• _EXERCISE_
Images aside, the whole listing should be written out word for word.
----------------
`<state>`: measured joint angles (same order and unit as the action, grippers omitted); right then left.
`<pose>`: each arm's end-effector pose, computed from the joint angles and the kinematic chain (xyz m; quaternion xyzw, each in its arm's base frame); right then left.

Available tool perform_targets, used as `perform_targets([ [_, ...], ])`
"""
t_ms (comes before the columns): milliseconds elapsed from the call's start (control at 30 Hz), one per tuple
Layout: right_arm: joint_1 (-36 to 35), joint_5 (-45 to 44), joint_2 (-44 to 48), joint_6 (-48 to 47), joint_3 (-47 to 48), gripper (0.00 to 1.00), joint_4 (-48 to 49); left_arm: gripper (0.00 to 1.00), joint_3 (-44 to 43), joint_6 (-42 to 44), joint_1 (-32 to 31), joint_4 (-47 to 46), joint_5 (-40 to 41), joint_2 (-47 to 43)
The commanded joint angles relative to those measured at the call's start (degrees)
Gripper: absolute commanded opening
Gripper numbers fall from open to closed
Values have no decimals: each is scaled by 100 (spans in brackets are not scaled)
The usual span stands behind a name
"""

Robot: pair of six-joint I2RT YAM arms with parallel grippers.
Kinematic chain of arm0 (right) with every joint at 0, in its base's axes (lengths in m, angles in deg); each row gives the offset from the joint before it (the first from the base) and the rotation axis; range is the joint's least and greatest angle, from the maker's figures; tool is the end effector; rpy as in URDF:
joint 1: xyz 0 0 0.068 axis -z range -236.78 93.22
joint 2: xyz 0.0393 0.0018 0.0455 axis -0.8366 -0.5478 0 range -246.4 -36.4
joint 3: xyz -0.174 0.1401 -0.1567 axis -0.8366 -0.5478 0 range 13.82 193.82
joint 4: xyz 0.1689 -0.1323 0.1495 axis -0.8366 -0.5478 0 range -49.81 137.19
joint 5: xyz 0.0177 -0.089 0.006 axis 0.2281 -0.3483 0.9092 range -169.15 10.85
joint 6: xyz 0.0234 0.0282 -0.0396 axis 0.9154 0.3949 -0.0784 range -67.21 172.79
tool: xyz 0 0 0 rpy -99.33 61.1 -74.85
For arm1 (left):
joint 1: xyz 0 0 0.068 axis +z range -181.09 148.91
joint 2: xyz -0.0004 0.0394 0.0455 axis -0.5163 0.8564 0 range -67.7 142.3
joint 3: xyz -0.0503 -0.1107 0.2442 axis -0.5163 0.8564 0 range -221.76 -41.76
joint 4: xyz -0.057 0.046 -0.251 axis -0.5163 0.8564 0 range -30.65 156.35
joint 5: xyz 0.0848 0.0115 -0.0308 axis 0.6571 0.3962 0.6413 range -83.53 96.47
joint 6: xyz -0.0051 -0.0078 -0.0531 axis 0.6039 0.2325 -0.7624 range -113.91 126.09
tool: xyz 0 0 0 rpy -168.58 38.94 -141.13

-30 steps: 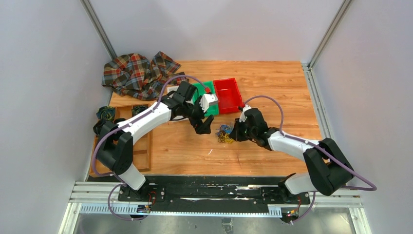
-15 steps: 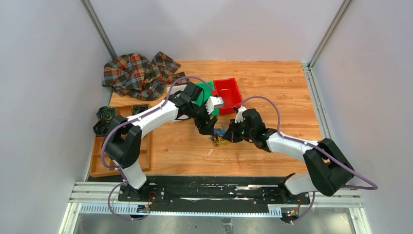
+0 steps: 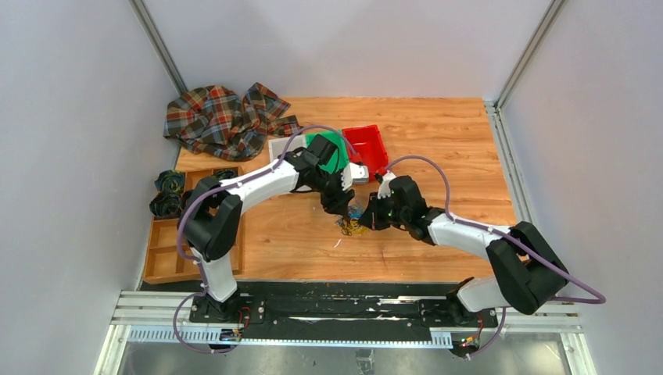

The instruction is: Untangle the cables

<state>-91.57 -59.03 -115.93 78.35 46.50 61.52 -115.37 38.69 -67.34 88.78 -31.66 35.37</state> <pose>0.2181 0.1664 0.1777 -0.1532 0.8537 0.3704 0.3324 0.2895 -0.2396 0.2151 0.5871 0.7015 -0.3226 0.2433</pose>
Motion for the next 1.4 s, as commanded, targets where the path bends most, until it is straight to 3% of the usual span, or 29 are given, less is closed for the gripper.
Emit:
perform_targets([
  [0, -40, 36, 6, 17, -95, 0, 66, 48, -91, 115, -149, -216, 77, 112],
  [200, 32, 61, 90, 106, -212, 0, 154, 28, 27, -24, -186, -597, 109, 93],
  [367, 153, 88, 152, 162, -295, 1, 193, 21, 149, 11, -224, -557, 72, 100],
  [500, 190, 111, 174, 174, -308, 1, 193, 30, 65, 257, -233, -97, -259, 93],
  [700, 209, 140, 195, 155, -264, 1, 113, 61, -213, 1209, -233, 866, -554, 25],
  [900, 226, 146, 283, 128, -230, 1, 21, 66, -311, 1248, -272, 852, -454, 130],
  [1000, 230, 168, 309, 119, -219, 1, -7, 65, -31, 623, -326, -119, 87, 47],
  [1100, 231, 177, 335, 113, -212, 1, -33, 61, 424, 192, -382, -1296, 620, -136],
  [1367, 305, 161, 485, 68, -212, 1, -178, 25, 334, 488, -506, -940, 982, -127],
])
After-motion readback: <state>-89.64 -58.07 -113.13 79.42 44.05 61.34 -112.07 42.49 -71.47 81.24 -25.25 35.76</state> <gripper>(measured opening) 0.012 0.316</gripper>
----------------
• _ANSWER AREA_
`<state>`: measured joint angles (same order and unit as the action, grippers omitted); right then left.
`<pose>`: each arm's end-effector pose, computed from the joint angles and the kinematic chain (xyz m; quaternion xyzw, each in its arm's base frame); right then left.

Available tool perform_targets, used as `perform_targets([ [_, ...], ])`
"""
t_ms (comes before the columns): milliseconds elapsed from the call's start (control at 30 Hz), one per tuple
Layout: right_arm: joint_1 (-36 to 35), joint_5 (-45 to 44), joint_2 (-44 to 48), joint_6 (-48 to 47), joint_3 (-47 to 48), gripper (0.00 to 1.00), joint_4 (-48 to 49); left_arm: gripper (0.00 to 1.00), joint_3 (-44 to 43), joint_6 (-42 to 44), joint_1 (-32 to 31), joint_4 (-47 to 46), joint_5 (-40 to 41), joint_2 (-47 to 43)
The commanded joint angles relative to those measured at the call's start (degrees)
Gripper: absolute commanded opening
Gripper numbers fall from open to closed
Values have no decimals: each is scaled by 100 (spans in brackets are not scaled)
The usual span stands behind a name
"""

Robot: pair of six-joint I2RT YAM arms with parallel grippers.
Kinematic chain of arm0 (right) with every joint at 0, in its base's axes (lengths in m, angles in deg); each row gives the offset from the joint before it (the first from the base) and the rotation axis; range is the joint's least and greatest angle, from the maker's figures; tool is the end effector; rpy as in URDF:
joint 1: xyz 0 0 0.068 axis -z range -236.78 93.22
joint 2: xyz 0.0393 0.0018 0.0455 axis -0.8366 -0.5478 0 range -246.4 -36.4
joint 3: xyz -0.174 0.1401 -0.1567 axis -0.8366 -0.5478 0 range 13.82 193.82
joint 4: xyz 0.1689 -0.1323 0.1495 axis -0.8366 -0.5478 0 range -49.81 137.19
joint 5: xyz 0.0177 -0.089 0.006 axis 0.2281 -0.3483 0.9092 range -169.15 10.85
joint 6: xyz 0.0234 0.0282 -0.0396 axis 0.9154 0.3949 -0.0784 range -67.21 172.79
tool: xyz 0 0 0 rpy -99.33 61.1 -74.85
For arm1 (left):
joint 1: xyz 0 0 0.068 axis +z range -181.09 148.91
joint 2: xyz -0.0004 0.0394 0.0455 axis -0.5163 0.8564 0 range -67.7 142.3
joint 3: xyz -0.0503 -0.1107 0.2442 axis -0.5163 0.8564 0 range -221.76 -41.76
joint 4: xyz -0.057 0.046 -0.251 axis -0.5163 0.8564 0 range -30.65 156.35
joint 5: xyz 0.0848 0.0115 -0.0308 axis 0.6571 0.3962 0.6413 range -83.53 96.47
joint 6: xyz -0.0051 -0.0078 -0.0531 axis 0.6039 0.2325 -0.7624 range -113.91 126.09
tool: xyz 0 0 0 rpy -168.58 38.94 -141.13

-30 steps: 
-15 steps: 
+0 steps: 

The instruction is: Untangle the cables

<state>-91.57 -59.03 -115.93 78.35 46.50 61.52 -115.37 38.69 -67.34 88.78 -31.66 35.37</state> <pose>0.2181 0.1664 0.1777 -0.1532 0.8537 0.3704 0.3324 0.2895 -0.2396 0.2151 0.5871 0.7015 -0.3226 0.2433</pose>
Motion for the next 1.4 s, as commanded, targets where the path bends most, until it is straight to 3% of the usual span, or 29 are given, less is closed for the gripper.
Emit:
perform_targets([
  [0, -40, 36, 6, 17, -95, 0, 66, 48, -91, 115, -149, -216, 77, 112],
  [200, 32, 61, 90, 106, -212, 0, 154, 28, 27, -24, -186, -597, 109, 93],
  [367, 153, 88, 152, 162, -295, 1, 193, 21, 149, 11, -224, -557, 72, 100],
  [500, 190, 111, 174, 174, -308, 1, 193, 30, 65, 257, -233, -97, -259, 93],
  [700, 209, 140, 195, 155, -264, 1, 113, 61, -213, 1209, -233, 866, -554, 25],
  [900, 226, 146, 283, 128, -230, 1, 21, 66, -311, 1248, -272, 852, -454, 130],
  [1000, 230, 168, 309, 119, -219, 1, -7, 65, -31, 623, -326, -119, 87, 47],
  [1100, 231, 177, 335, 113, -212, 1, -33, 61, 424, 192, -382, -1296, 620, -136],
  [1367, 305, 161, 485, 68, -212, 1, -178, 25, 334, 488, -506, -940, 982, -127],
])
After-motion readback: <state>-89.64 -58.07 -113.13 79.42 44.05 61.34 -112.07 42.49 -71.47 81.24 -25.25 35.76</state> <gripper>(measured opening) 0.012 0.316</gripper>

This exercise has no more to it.